L'assurance de construction

Une protection haut de gamme


Construire en évaluant les risques

Si, avant la livraison, l’ouvrage périt par cas fortuit, l’entrepreneur ne peut réclamer ni le prix de son travail, ni le remboursement de ses dépenses, à moins que le maître ne soit en demeure d’en prendre livraison. La perte de la matière est, dans ce cas, à la charge de la partie qui l’a fournie (art. 376 CO).

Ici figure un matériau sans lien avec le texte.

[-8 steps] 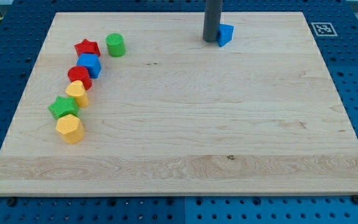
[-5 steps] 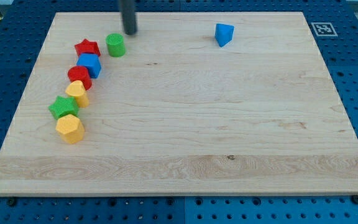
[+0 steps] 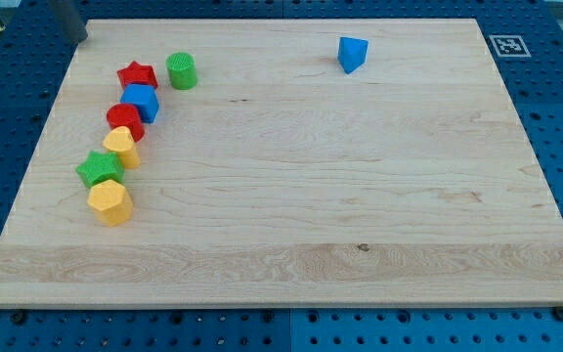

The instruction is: Move your arm towards center left

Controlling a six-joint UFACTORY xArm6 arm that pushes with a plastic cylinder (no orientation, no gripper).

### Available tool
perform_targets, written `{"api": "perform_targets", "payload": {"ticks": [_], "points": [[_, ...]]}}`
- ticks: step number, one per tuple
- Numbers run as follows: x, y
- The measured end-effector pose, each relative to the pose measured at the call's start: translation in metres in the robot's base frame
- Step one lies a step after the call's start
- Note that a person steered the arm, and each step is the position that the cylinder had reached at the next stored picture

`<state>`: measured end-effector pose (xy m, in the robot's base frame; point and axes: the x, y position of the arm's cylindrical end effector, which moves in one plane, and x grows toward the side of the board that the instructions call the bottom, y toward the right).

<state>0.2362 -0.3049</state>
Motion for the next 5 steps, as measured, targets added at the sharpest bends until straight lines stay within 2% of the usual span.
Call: {"api": "perform_targets", "payload": {"ticks": [2,4,5], "points": [[0.028,0.0],[0.037,0.0],[0.088,0.0]]}}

L’assurance de construction peut être comparée à la “casco intégrale” dans l’assurance véhicule à moteur.

Elle protège tous les participants à une construction inclus dans la couverture, et ceci contre les risques de dommages matériels qui ne sont pas assurés dans une assurance RC.

Elle permet par ailleurs de mettre immédiatement à disposition du responsable les moyens financiers nécessaires à la réparation d’un dommage et rend ainsi possible la poursuite rapide des travaux. Des pertes financières importantes sont ainsi évitées.

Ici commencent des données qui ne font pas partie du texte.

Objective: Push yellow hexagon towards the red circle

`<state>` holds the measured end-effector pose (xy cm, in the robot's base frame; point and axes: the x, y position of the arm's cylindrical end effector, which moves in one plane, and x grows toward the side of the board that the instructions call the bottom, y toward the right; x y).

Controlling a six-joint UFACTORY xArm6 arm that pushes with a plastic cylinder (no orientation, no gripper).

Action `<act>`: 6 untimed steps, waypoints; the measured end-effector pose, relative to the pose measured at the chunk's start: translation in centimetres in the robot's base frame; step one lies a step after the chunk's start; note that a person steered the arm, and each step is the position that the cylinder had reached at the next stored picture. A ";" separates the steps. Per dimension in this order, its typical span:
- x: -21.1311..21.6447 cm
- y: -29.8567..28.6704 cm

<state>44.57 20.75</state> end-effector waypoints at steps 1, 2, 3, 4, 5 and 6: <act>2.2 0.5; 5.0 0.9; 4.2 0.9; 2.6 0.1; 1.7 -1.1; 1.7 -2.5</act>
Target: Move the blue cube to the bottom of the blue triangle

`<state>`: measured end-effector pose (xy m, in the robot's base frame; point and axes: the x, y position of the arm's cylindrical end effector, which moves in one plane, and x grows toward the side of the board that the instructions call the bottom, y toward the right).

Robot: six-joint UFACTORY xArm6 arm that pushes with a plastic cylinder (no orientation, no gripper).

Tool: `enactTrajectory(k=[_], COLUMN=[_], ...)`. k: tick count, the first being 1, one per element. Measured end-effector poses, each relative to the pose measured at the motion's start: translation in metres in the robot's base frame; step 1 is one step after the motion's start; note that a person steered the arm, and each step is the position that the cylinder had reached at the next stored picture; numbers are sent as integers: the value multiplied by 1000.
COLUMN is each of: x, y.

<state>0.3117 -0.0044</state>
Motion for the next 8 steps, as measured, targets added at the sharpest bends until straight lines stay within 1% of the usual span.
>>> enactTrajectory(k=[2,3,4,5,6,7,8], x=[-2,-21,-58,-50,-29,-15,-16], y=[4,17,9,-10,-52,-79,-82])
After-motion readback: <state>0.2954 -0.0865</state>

Dans la couverture de base de l’assurance de construction, les points suivants peuvent être énumérés :

  • les dégâts matériels résultant d’accidents de construction imprévus.
  • le vol d’objets fixés à l’ouvrage.
  • les dommages dus à la malveillance, au vandalisme, au sabotage.

Sont également couverts les intérêts assurés :

  • du géologue.
  • du maître de l’ouvrage.
  • de l’auteur du projet et des mandataires techniques.
  • des entrepreneurs.

Objet de l’assurance

La prestation en matière de construction, y compris les éléments de construction.

Peuvent être assurés au premier risque

  • Les frais de déblaiement.
  • Les installations de chantier.
  • Les engins, machines et le matériel de construction.
  • Le terrain et le sol.
  • Les ouvrages existants.
  • Le mobilier.

Quelques avantages de cette couverture pour le maître de l'ouvrage

La réparation immédiate des dommages est assurée. Le capital engagé l’est en toute sécurité. Les propres risques sont assurés. Pour les entrepreneurs : Un risque financier élevé est supprimé. Les fonds de réserve pour les dommages et les destructions toujours possibles ne sont pas nécessaires. L’entreprise n’est pas menacée. Le gain escompté est préservé. Les différends sont évités, par exemple avec les partenaires de la construction. Les propres risques sont assurés. Pour les mandataires techniques : En cas de sinistre, ils ne font pas office d’arbitres. La couverture en cas de mandat se rapportant à un ouvrage dont le coût dépasse la couverture de la RC professionnelle est donnée. Les investissements complémentaires suite à un sinistre sont pris en charge.